Brandbeschleuniger

Es hat nichts mit Verschwörungstheorie zu tun, wenn wir an dieser Stelle konstatieren, daß der Brandherd Naher Osten wieder einmal kräftig aus dem Ausland geschürt wird. Selbstverständlich sind die aktuellen Unruhen im Iran mit all ihren gewalttätigen Auswüchsen in erster Linie durch eine völlig berechtigte Unzufriedenheit vieler Iraner mit den gesellschaftlichen Verhältnissen und den sozialen und wirtschaftlichen Problemen entfacht worden.

Sie sind jedoch auch ein Ergebnis der jahrelangen Verleumdungen und der Hetze gegen die im Iran herrschende Ordnung, die vor allem von den USA und von Israel ausgehen, und zu einem großen Teil auch von Saudi-Arabien, das in den westlichen Medien stets genüßlich als »Erzrivale« des Iran bezeichnet wird.

Die USA konnten sich seit dem Sturz des Schah-Regimes, der weit mehr war als eine »Islamische Revolution«, niemals mit den Verhältnissen im Iran anfreunden. Die zeitweilig sehr offen demonstrierte Ablehnung kam mal in direkten militärischen Angriffen oder Provokationen zum Ausdruck, dann wieder durch die Verteufelung der im Iran herrschenden religiösen Ordnung und der sie vertretenden Kaste, dann durch die völlig überzogenen Darstellungen über die Gefährlichkeit des iranischen Atomprogramms und zuletzt durch die Angriffe von Präsident Trump gegen das mit viel Mühe und Geduld erreichte Vertragswerk zu diesem Atomprogramm. Unterhalb der Oberfläche waren Geheimdienste tätig, um jede nur denkbare Entspannung in den bilateralen Beziehungen unverzüglich zu untergraben.

Israelische Politiker, insbesondere der reaktionäre Regierungschef Netanjahu, übernahmen in dem aggressiven Chor gegen den Iran seit Jahren die zweite Stimme. Und daß israelische Geheimagenten nicht nur rücksichtsloser, sondern am Ende auch effektiver sind als ihre Kollegen aus den USA, ist eine seit Jahren bekannte Tatsache, die ganz sicher auch auf die Wühltätigkeit im und gegen den Iran zutrifft.

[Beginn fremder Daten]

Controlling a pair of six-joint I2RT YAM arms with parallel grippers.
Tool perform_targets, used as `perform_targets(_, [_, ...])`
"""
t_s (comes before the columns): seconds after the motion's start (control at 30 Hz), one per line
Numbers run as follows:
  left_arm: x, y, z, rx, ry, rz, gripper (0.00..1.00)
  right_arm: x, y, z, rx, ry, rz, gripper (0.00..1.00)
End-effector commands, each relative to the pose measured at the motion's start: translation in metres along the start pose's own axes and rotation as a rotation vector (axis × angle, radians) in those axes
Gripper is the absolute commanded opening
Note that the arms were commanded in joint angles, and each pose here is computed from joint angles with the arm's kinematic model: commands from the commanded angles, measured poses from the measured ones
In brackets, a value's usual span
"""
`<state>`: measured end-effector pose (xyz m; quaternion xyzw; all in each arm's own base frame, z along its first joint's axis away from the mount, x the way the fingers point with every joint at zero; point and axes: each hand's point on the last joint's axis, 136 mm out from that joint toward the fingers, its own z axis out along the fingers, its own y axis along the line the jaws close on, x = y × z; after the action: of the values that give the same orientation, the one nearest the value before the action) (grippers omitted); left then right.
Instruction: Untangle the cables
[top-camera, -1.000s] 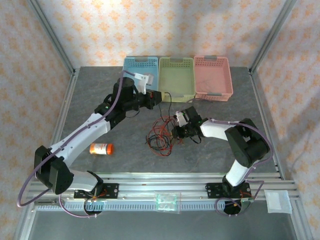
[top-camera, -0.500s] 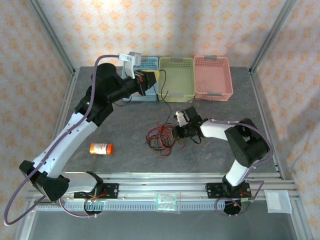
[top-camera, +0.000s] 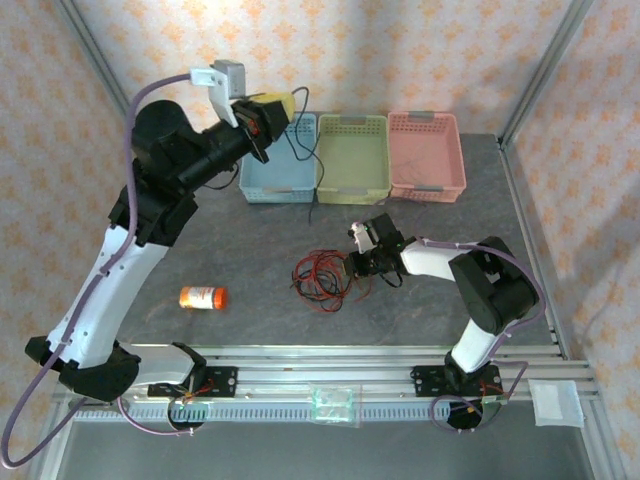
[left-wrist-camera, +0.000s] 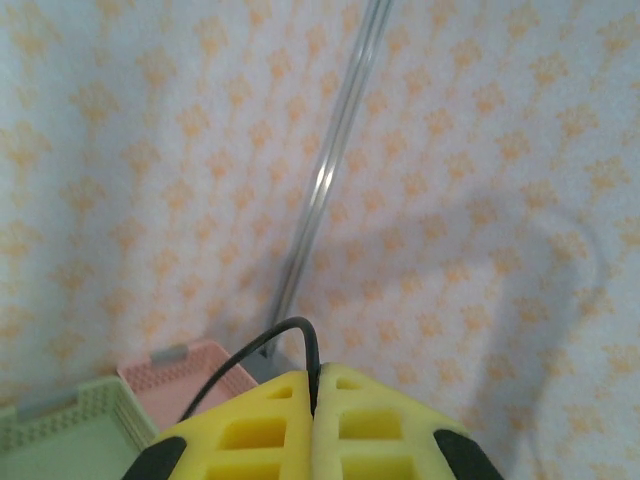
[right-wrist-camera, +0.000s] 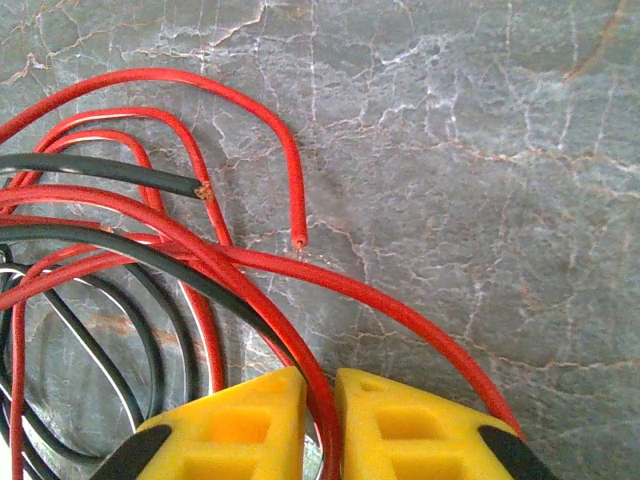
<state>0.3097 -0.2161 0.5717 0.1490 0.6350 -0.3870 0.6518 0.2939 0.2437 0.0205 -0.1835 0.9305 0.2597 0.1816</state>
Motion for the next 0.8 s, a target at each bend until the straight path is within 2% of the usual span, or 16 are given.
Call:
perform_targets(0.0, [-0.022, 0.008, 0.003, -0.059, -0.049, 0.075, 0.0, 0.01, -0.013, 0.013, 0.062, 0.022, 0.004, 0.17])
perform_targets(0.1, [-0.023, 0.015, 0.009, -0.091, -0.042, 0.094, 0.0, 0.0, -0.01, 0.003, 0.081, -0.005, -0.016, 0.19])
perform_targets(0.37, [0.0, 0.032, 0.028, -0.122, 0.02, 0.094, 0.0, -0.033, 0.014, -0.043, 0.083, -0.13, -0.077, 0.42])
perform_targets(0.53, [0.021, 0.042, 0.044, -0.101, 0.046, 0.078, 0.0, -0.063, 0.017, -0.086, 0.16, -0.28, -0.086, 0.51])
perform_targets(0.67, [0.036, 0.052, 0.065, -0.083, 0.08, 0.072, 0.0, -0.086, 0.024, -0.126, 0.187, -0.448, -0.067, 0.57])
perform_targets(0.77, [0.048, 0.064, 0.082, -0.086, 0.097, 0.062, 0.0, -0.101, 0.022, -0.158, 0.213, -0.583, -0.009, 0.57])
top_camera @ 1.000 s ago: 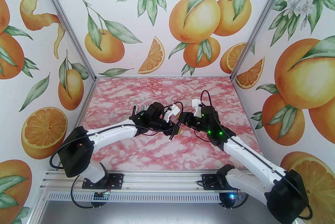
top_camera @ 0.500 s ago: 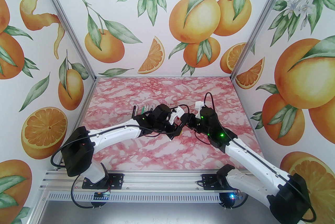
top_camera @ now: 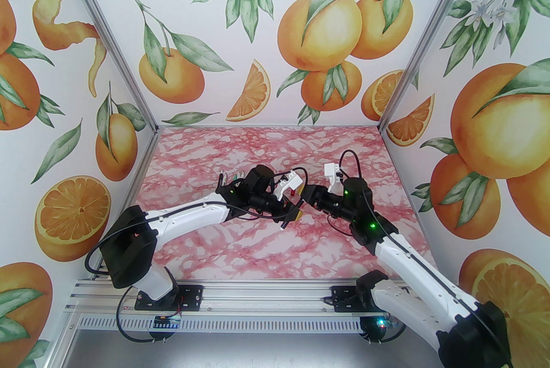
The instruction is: Open the pen caps
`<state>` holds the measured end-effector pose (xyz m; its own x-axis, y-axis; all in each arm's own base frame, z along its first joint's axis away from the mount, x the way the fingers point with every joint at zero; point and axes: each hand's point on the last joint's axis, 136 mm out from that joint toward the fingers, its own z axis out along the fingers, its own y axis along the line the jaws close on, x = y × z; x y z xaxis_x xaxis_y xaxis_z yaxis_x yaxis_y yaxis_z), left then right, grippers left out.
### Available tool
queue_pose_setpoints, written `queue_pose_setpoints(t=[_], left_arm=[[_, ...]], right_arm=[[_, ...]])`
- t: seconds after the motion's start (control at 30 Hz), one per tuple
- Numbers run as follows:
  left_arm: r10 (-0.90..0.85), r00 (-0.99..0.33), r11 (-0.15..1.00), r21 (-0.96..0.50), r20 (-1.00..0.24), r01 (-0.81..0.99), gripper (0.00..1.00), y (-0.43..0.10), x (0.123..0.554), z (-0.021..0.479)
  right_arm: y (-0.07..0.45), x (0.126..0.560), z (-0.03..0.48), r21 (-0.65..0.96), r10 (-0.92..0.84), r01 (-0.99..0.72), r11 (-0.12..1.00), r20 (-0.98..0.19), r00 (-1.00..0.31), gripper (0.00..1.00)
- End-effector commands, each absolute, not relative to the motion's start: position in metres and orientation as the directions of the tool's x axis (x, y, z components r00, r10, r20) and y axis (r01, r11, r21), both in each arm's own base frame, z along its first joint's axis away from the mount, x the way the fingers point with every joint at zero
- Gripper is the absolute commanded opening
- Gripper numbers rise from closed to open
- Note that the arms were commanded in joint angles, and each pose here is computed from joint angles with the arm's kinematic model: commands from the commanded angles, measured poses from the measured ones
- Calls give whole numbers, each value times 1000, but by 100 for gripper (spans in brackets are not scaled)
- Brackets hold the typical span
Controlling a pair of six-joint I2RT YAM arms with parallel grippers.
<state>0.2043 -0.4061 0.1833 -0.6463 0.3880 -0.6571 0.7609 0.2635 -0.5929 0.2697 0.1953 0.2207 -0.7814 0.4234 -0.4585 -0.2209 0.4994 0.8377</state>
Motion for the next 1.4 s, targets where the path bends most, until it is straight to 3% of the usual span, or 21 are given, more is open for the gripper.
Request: queue_pose_setpoints(t=[0.0, 0.23, 0.37, 0.5, 0.67, 0.77, 0.83, 1.03, 1.37], left_arm=[[467, -676, 198, -678, -570, 708, 0, -389, 172, 177], [464, -681, 278, -637, -567, 719, 0, -378, 182, 170], [494, -658, 415, -510, -569, 753, 0, -376, 194, 156], [538, -631, 502, -388, -560, 773, 0, -378, 199, 145], [513, -636, 505, -396, -577, 767, 0, -380, 199, 147], [476, -644, 510, -408, -599, 757, 0, -379, 202, 153], [410, -661, 575, -384, -629, 722, 0, -366, 216, 162], [314, -672, 662, -352, -671, 662, 0, -342, 236, 172], [239, -699, 730, -349, -674, 587, 0, -305, 251, 168]], right_arm=[[176, 291, 257, 785, 485, -339, 518, -596, -640, 11], [159, 300, 244, 757, 505, -236, 610, -601, -620, 10], [134, 317, 220, 749, 597, -28, 662, -549, -584, 8], [126, 328, 210, 741, 633, 60, 669, -525, -569, 7], [123, 336, 212, 713, 615, 62, 699, -554, -562, 8], [127, 340, 207, 679, 554, 29, 734, -573, -604, 10], [133, 338, 180, 567, 394, 3, 824, -569, -722, 11], [111, 335, 130, 333, 221, 44, 942, -517, -827, 11], [92, 353, 80, 107, 101, 62, 992, -406, -908, 12]])
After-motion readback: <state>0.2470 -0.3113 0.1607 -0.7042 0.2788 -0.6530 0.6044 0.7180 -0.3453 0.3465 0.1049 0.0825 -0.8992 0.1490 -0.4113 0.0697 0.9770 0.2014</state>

In selten offener Deutlichkeit äußern sich nun auch Trump und Netanjahu über die Unruhen im Iran. Trump kommentiert mehrmals täglich die Ereignisse – wobei man nicht sicher sein kann, daß der Mann schon verstanden hat, wo der Iran auf seinem Globus zu finden ist. Wahrscheinlich hat man ihm gesagt, dort regiere der Teufel und wolle ihm, Trump, den Platz auf den obersten Thron der Weltherrscher streitig machen.

Möglicherweise hat er sich auch mit seinen saudischen Freunden konsultiert, mit denen er lukrative Geschäfte macht. Denen paßt es überhaupt nicht, daß in unmittelbarer Nachbarschaft ein Staat, in dem Allah auf andere Weise angebetet wird als im saudischen Königreich, ungestraft Ölgeschäfte machen darf. Überhaupt ist die saudische Ölmonarchie, seit der bisherige Kriegsminister in Personalunion auch noch erster Thronfolger ist, deutlich aggressiver geworden.

Alle diese Akteure, die USA, Israel und Saudi-Arabien, sind zudem äußerst unzufrieden mit der Entwicklung in Syrien, wo der Iran an der Seite Rußlands dafür gesorgt hat, den Kriegsbrandherd deutlich einzudämmen. Die Unterstützung der Demonstranten und der Randalierer im Iran durch die USA, die offene Forderung Netanjahus nach einem Sturz der iranischen Regierung wirken als Brandbeschleuniger. Und obwohl die Richtung des Feuers längst nicht absehbar ist, kommt auch aus der EU-Hauptstadt Zuspruch für die Regierungsgegner. Bei einer erhofften Neuaufteilung der Region darf man schließlich nicht abseits stehen – auch um den Preis eines neuen Brandherdes.